I have a large RDD. I need to group it into two sets. The first set I need to store to disk, the second set I would need to process further then store to disk. Right now I'm achieving that with 2 filters. I thought about using a group by but not sure how that would help (in fact it may even cause a lot of unnecessary shuffling).
Let's assume I have the following JavaPairRDD<Boolean, SomeClass> rdd
let's assume that record that have true
key compose 99% of rdd. Furthermore let's assume that rdd is large.

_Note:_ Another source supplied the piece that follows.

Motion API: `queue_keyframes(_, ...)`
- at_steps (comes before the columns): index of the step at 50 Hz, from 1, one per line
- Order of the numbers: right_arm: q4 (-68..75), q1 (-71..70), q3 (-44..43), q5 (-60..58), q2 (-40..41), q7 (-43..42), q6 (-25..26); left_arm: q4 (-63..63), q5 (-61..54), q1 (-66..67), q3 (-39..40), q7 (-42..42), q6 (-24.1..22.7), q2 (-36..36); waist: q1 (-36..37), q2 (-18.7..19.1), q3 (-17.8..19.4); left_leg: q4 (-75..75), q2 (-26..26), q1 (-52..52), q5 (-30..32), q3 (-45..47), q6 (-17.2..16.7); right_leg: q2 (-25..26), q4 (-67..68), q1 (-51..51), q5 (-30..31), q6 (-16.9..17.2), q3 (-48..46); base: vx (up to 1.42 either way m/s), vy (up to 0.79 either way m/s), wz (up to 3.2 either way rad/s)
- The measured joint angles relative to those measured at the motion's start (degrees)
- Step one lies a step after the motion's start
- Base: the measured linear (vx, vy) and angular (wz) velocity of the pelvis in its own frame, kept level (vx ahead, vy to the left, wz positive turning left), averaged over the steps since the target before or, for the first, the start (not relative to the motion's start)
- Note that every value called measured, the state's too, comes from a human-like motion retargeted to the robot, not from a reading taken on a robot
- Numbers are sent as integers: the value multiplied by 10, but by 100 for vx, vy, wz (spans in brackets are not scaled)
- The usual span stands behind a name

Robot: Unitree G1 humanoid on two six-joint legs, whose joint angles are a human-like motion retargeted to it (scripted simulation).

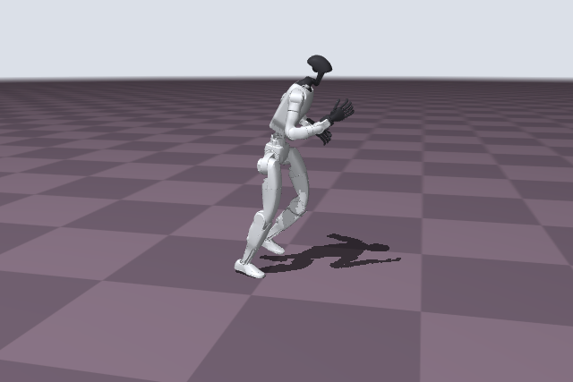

- I need to store the records that have
false
value on disk. - I need to do further processing with records that have
true
value.
I could do the following (psudo-code)
JavaPairRDD<Boolean, SomeClass> truthy = rdd.filter(selectTrueKeys());
JavaPairRDD<Boolean, SomeClass> falsy = rdd.filter(selectFalseKeys());
falsy
.map(prepareForStorage())
.saveAsNewAPIHadoopDataset(job.getConfiguration());
truthy
.map(mapToSomethingElse())
.combineByKey(create, combine, merge)
.map(prepareForStorage())
.saveAsNewAPIHadoopDataSet(job.getConfiguration());
It seems wasteful to filter the entire set twice. I thought about grouping the rdd
by key. But I don't think that will help either.